Sunday, October 14, 2012

Funding: ADB and China still in partnership

[Apologies for the late posting of this article. We thought it was
useful still to circulate this piece despite being published in late
September]

Funding: ADB and China still in partnership
By Paul J Davies
23 September 2012
Financial Times
http://www.ft.com/cms/s/0/1e2224c8-fd51-11e1-ba37-00144feabdc0.html#axzz294PaAS7d

The Diamer-Bhasha Dam, in a region of Pakistan formerly known as the
Northern Areas, near the border with Indian-administered Jammu and
Kashmir, is a planned $12bn, 4,500MW hydropower and reservoir project.

It would help significantly with both water and power shortages,
according to the government.

But as the project struggles to secure funding from foreign governments
and multilateral donors, it is providing a fascinating insight into the
strange, double-edged relationship between the Asian Development Bank
and China.

The two are in effect competitors in the Pakistan project and, if China
wins, the concern of international groups would be that it may undermine
the kind of standards the ADB would look to guarantee.
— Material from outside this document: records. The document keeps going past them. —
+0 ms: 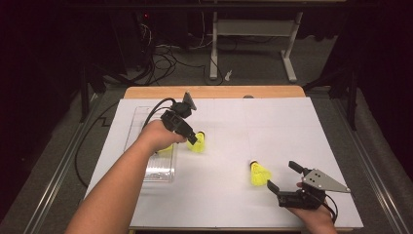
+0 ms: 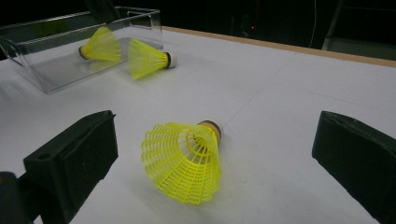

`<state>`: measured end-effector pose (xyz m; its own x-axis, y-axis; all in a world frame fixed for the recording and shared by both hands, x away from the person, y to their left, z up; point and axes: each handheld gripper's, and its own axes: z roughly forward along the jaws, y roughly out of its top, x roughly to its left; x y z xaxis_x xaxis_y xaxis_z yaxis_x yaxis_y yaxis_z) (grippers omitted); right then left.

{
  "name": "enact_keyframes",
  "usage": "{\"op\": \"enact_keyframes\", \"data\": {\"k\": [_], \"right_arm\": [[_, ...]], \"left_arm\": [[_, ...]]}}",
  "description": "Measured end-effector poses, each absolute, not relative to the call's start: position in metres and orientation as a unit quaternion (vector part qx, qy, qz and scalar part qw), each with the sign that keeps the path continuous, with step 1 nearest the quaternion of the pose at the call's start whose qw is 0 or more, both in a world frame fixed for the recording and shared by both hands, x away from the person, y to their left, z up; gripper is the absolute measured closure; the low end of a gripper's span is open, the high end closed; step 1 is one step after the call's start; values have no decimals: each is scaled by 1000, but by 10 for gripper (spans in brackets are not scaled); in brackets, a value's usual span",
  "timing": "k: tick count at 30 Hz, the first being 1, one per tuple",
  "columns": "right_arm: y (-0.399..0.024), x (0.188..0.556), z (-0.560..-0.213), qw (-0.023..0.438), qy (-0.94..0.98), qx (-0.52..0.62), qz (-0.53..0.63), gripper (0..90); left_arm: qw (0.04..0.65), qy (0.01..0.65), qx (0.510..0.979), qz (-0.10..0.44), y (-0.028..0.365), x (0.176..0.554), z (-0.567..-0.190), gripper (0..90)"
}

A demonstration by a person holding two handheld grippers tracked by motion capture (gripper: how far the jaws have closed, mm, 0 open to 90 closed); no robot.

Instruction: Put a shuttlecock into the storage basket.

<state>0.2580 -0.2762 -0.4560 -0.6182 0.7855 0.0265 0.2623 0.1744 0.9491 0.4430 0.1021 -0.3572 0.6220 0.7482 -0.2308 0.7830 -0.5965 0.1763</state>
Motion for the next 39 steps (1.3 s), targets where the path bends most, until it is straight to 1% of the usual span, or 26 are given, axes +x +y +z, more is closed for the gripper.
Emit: {"op": "enact_keyframes", "data": {"k": [6,14,24,29,39], "right_arm": [[-276,258,-456,244,725,362,533,10],[-276,258,-456,242,725,361,534,11],[-276,257,-456,243,724,361,535,12],[-276,257,-456,243,724,362,535,12],[-276,258,-456,241,724,362,535,12]], "left_arm": [[122,428,893,-63,101,448,-364,453],[117,427,894,-71,97,452,-371,445],[110,429,895,-59,98,454,-373,449],[110,432,893,-59,100,456,-374,472],[99,431,895,-55,98,461,-381,485]]}}
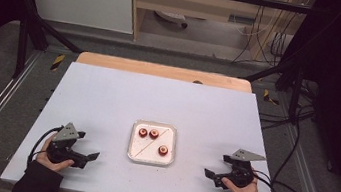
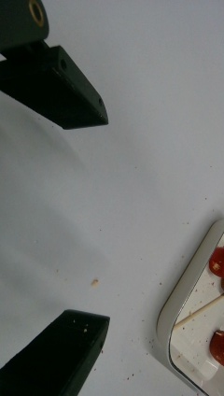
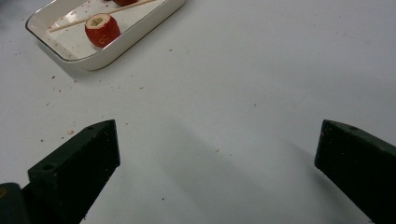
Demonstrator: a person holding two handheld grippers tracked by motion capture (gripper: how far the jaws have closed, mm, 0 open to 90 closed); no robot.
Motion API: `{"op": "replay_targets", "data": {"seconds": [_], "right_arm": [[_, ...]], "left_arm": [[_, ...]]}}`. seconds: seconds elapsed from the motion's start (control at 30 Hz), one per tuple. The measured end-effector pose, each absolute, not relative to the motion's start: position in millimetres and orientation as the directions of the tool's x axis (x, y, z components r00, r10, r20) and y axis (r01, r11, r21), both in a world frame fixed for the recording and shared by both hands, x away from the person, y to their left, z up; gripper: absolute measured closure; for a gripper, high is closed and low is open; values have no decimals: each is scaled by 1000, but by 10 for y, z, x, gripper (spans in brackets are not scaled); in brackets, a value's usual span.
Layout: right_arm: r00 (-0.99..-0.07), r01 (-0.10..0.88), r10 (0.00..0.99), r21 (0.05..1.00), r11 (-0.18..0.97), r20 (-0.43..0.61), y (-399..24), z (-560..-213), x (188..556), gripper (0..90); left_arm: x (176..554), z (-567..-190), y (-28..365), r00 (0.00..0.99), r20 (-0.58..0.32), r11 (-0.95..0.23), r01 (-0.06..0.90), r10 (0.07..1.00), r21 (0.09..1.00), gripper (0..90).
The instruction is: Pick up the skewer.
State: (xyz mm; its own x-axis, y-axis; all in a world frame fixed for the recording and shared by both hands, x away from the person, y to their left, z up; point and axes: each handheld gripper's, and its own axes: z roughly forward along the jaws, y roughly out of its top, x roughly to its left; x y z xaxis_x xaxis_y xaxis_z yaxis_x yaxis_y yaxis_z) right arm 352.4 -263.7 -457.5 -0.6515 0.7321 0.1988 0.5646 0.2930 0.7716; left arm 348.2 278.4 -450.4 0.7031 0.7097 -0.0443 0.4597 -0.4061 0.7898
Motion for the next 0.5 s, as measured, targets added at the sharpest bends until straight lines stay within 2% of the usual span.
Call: {"op": "replay_targets", "data": {"seconds": [0.5], "right_arm": [[-655, 563, 728, 774, 291, 203, -2638, -4566, 3520, 4]], "left_arm": [[3477, -4471, 2673, 715, -52, -411, 458, 697, 788, 39]]}}
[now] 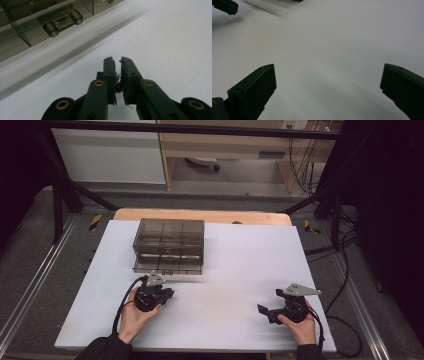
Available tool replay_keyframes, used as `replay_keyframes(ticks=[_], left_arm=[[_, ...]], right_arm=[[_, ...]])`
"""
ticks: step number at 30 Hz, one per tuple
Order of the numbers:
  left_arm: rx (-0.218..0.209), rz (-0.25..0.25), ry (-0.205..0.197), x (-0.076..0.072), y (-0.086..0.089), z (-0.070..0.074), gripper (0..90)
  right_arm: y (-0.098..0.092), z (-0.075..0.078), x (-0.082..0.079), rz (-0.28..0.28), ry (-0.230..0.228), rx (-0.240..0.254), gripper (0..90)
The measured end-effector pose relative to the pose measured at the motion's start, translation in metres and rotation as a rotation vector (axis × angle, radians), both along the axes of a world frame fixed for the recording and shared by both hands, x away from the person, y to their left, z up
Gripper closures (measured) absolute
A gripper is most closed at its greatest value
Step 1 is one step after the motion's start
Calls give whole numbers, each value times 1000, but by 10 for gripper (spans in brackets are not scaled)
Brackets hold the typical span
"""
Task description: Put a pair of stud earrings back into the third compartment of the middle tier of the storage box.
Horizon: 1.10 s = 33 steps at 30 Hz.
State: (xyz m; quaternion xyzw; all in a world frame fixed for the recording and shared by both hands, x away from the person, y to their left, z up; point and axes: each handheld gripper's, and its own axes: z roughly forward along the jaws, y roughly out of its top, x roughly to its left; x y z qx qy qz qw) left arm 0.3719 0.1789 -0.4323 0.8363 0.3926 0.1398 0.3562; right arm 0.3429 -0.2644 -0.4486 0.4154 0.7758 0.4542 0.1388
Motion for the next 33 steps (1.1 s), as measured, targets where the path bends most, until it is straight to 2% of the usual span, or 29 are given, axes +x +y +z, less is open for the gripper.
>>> replay_keyframes(ticks=[24,33], left_arm=[[-21,-28,13,0,1,22,821],[-27,-38,0,1,3,34,821]], right_arm=[[-1,1,-1,-4,-1,3,9],[0,0,0,0,0,-2,9]])
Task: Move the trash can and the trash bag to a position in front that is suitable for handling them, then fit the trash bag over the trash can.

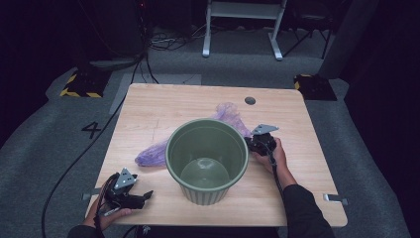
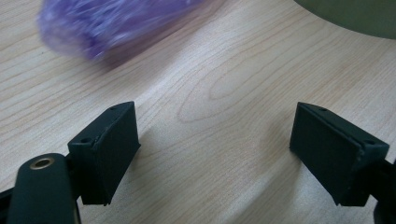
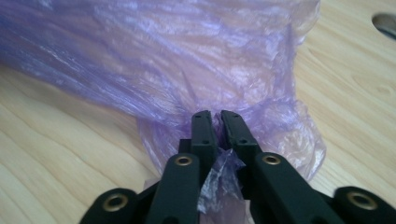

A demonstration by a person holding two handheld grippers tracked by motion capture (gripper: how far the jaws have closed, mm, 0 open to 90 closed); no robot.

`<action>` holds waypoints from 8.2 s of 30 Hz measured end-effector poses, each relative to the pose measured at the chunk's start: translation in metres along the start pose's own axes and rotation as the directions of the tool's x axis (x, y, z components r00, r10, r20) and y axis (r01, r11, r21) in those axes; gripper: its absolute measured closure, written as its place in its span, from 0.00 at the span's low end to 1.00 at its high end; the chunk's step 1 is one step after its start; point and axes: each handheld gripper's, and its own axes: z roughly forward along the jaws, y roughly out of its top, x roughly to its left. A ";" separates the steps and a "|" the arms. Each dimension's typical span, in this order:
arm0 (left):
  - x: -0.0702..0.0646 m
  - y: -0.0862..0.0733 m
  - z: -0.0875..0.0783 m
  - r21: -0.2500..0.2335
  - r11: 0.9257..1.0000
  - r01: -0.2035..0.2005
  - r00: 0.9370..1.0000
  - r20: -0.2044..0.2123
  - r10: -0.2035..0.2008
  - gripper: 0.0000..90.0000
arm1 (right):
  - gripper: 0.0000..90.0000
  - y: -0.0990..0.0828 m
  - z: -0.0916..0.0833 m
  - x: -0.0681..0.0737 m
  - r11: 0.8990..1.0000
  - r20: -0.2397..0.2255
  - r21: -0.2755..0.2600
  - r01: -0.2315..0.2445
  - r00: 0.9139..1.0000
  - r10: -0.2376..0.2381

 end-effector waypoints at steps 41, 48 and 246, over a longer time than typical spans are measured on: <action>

The multilateral bank has been criticised in Pakistan for dragging its
feet over the deal and even faced claims it had walked away.

But its country head told local press that it needed to ensure that
backing from other lenders is also in place before it can commit partial
funds and that the project complies with safeguards relating to
environment, resettlement and procurement, as well as meeting
transparency standards.

China is deeply interested in Pakistan as an overland supply route for
energy from the Gulf and looks likely to become more involved in
projects such as the deepwater port at Gwadar on the Arabian Sea.

With Diamer-Bhasha, as with other projects outside China historically,
Beijing is expected to overlook some of the more costly and awkward
aspects of higher standards if it is handed the work through an
uncompetitive tender. Russia, incidentally, is pitching for the same
arrangement.

The great irony of this is that one of the main reasons why the ADB
still lends money to China is to bring higher governance and safety
standards to the country - and thereby legitimise some of its own
infrastructure projects.

Rajat Nag, managing director-general of the ADB, says: "Why does China
borrow from us? It is an important question which our shareholders,
including China, constantly discuss."

China certainly does not need the money these days. It is the bank's
third largest shareholder and the only other country alongside the US
and Japan to have its own full-time seat on the board. Moreover, it has
held that position since 1986.

Where things have been changing as China has grown rapidly over the past
decade are in its borrowing.

For a long time it was the largest single borrower, but in the past two
years it has begun to drift down the rankings, to second in 2010 and
third in 2011. It still pulls down about $1.3bn a year from the bank,
but has also become a donor, helping the bank increase its capital base
by $110bn in 2009. Mr Nag says: "Over time it will become a major donor."

China nowadays is more likely to borrow from the ADB to support
investment in environmental technology and green measures, which
accounts for two-thirds of the ADB money it gets, says Mr Nag.

The rest goes to poorer regions such as the far western Xinjiang
province - which by coincidence is where any oil pipeline from Pakistan
would arrive in China. Mr Nag says there are three important reasons why
China still borrows from the ADB.

Firstly, the bank's presence in environmental projects and technology
helps the country gain access to "best practice" and equipment.

The second reason - and this, he says is the one that the Chinese
government itself most talks about - is that ADB guidelines will apply
to the whole of a project in which it is involved. These include
standards on environmental, social and economic safety and sustainability.

"This fact and our involvement make it easier for the government to
impose those standards within its own country," he says.

The final reason for lending to China is that it gives the country
access to information and knowledge about how pension funds and other
forms of institutional social savings work.

Mr Nag says, in spite of China's growing economic might on the world
stage, the thing to remember is that it still a poor country.

"Per capita income is still only about $3,700 and our cut-off is at
about $7,000," he says. "Graduation from ADB assistance usually occurs
within five years of reaching that cut-off income level."

As China's economic power continues to grow, and so its donations to the
bank, what about its influence over the direction of the ADB?

Mr Nag plays down this aspect, particularly in light of the big
reworking of how the bank functions and decides projects that was
undertaken in 2008 and given the title of Strategy 2020.

This, he says, has limited the bank's focus to five project types:
infrastructure, education, environment, financial sector development and
regional co-operation and integration.

Individual countries are also handed multiyear budgets and the ADB teams
then work with local governments to find suitable projects on which to
spend the money.

As third-biggest shareholder China still holds only about a 6.5 per cent
stake, significantly less than the US and Japan.

If China poses any threat to the ADB's mission, then it will do so as a
competitor from the outside on projects like Diamer-Bhasha rather than
from the inside as a member with growing economic clout.